*INSTRUCTIONS FOR THE TASK*.
Only the lines from the start of the data below through the line that contains "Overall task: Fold" are to be copied, exactly and without pictures.

*DATA BLOCK*.
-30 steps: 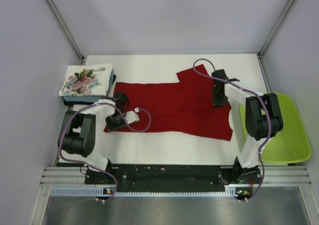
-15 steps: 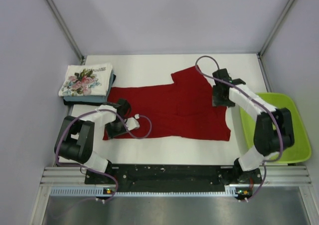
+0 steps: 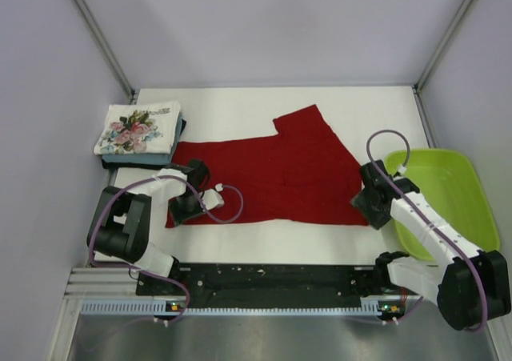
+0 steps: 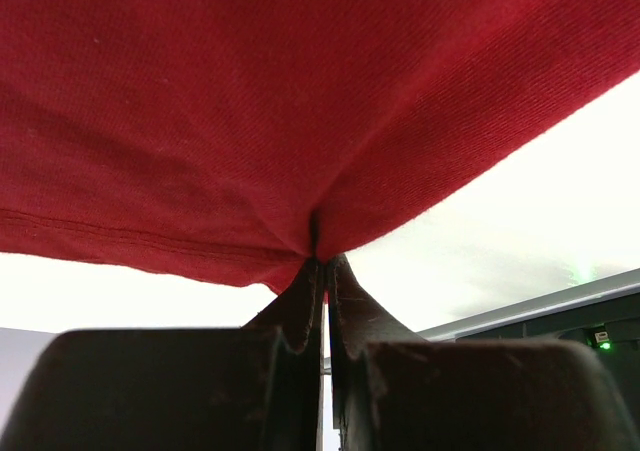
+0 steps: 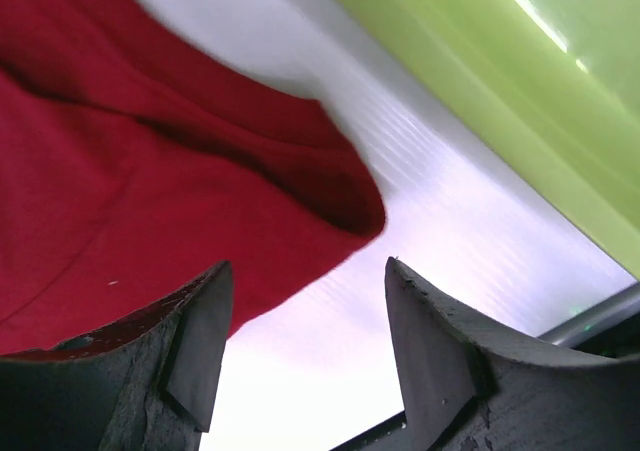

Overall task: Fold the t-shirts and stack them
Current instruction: Fold the flattened tshirt in 1/3 of the way

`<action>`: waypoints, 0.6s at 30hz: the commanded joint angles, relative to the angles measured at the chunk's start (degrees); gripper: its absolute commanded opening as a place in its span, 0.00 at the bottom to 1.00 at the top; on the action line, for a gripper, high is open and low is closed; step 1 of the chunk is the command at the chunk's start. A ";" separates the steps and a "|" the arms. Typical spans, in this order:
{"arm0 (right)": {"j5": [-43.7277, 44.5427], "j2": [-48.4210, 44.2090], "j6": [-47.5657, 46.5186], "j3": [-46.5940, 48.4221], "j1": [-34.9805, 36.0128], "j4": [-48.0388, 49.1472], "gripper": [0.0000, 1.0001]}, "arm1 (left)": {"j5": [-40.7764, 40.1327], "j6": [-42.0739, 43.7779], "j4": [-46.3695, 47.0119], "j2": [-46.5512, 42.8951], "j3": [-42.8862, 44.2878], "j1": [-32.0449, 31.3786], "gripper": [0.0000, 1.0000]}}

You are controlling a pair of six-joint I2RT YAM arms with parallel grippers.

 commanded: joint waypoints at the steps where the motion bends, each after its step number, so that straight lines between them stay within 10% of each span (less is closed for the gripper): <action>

*EXPECTED OUTPUT*.
-30 steps: 
-15 steps: 
+0 steps: 
+0 steps: 
+0 steps: 

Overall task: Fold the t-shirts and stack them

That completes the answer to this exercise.